[Task description]: Your task is to repeat the data exactly, every line of it.

===== Provided material

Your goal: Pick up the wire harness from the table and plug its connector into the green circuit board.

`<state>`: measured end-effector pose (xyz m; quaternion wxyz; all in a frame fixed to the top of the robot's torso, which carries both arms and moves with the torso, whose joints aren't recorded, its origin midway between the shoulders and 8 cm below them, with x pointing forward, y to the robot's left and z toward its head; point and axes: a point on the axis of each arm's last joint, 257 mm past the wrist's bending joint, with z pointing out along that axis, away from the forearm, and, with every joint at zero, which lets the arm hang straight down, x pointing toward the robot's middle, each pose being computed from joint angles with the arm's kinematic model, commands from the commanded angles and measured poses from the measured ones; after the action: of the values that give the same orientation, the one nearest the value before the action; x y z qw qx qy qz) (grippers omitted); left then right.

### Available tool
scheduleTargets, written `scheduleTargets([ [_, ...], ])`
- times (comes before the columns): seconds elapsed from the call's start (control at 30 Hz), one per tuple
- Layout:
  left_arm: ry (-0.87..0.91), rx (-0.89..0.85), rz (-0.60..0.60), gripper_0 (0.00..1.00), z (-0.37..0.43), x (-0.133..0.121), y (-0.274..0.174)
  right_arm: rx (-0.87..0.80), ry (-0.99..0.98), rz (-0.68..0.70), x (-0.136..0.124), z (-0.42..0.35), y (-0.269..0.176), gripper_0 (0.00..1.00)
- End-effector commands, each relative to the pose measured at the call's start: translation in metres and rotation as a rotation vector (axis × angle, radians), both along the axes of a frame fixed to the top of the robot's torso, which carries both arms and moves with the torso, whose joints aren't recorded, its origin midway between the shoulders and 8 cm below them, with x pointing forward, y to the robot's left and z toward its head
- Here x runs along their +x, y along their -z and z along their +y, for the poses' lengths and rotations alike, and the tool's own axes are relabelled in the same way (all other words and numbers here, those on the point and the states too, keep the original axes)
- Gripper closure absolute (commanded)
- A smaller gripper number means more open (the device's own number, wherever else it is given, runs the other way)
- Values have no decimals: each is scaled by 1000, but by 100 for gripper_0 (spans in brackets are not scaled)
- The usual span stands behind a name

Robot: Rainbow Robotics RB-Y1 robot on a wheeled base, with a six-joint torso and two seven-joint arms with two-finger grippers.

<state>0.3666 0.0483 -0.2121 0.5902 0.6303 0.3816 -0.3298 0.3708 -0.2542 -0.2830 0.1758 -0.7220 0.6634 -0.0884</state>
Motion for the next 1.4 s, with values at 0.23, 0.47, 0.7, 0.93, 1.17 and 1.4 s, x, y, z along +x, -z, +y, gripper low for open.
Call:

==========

[Written response]:
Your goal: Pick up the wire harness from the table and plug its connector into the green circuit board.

`<state>`: measured end-effector pose (xyz m; quaternion wxyz; all in a frame fixed to the top of the robot's torso, which carries both arms and moves with the torso, whose joints aren't recorded, its origin midway between the shoulders and 8 cm below them, with x pointing forward, y to the robot's left and z toward its head; point and axes: a point on the axis of each arm's last joint, 257 mm past the wrist's bending joint, with z pointing out along that axis, away from the forearm, and, with every joint at zero, which lets the arm hang straight down, x pointing toward the robot's middle, each pose being computed from joint angles with the arm's kinematic model, commands from the commanded angles and measured poses from the measured ones; after the action: of the values that give the same orientation, the one nearest the value before the action; x y z qw qx qy qz) (grippers omitted); left then right.

### Available tool
scheduleTargets, written `scheduleTargets([ [_, ...], ])`
- times (comes before the columns): seconds elapsed from the call's start (control at 30 Hz), one per tuple
- Layout:
  left_arm: ry (-0.87..0.91), rx (-0.89..0.85), rz (-0.60..0.60), gripper_0 (0.00..1.00), z (-0.37..0.43), x (-0.133..0.121), y (-0.274..0.174)
  right_arm: rx (-0.87..0.80), ry (-0.99..0.98), rz (-0.68..0.70), x (-0.136..0.124), z (-0.42..0.35), y (-0.269..0.176), gripper_0 (0.00..1.00)
- End-effector commands, each relative to the pose measured at the call's start: translation in metres and rotation as a rotation vector (axis × angle, radians), both along the axes of a frame fixed to the top of the robot's torso, which carries both arms and moves with the torso, whose joints aren't recorded, its origin midway between the shoulders and 8 cm below them, with x pointing forward, y to the robot's left and z toward its head
- Here x runs along their +x, y along their -z and z along their +y, for the poses' lengths and rotations alike, and the tool's own axes are relabelled in the same way (all other words and numbers here, those on the point and the states too, keep the original axes)
- Gripper closure absolute (commanded)
- A smaller gripper number means more open (the device's own number, wherever else it is given, runs the other way)
- Values have no decimals: each is scaled by 1000, but by 100 for gripper_0 (spans in brackets are not scaled)
- The usual span stands behind a name

Robot: Rainbow Robotics RB-Y1 robot on a wheeled base, with a six-joint torso and two seven-joint arms with two-finger grippers.

<state>0.3666 0.0483 -0.2121 0.5902 0.6303 0.3816 -0.3298 0.3708 -0.2542 -0.2830 0.1758 -0.7220 0.6634 -0.0884</state>
Motion for the next 1.4 s, with values at 0.23, 0.47, 0.7, 0.93, 1.17 and 1.4 s, x, y, z along +x, -z, +y, gripper low for open.
Call:

The exercise requires no further output.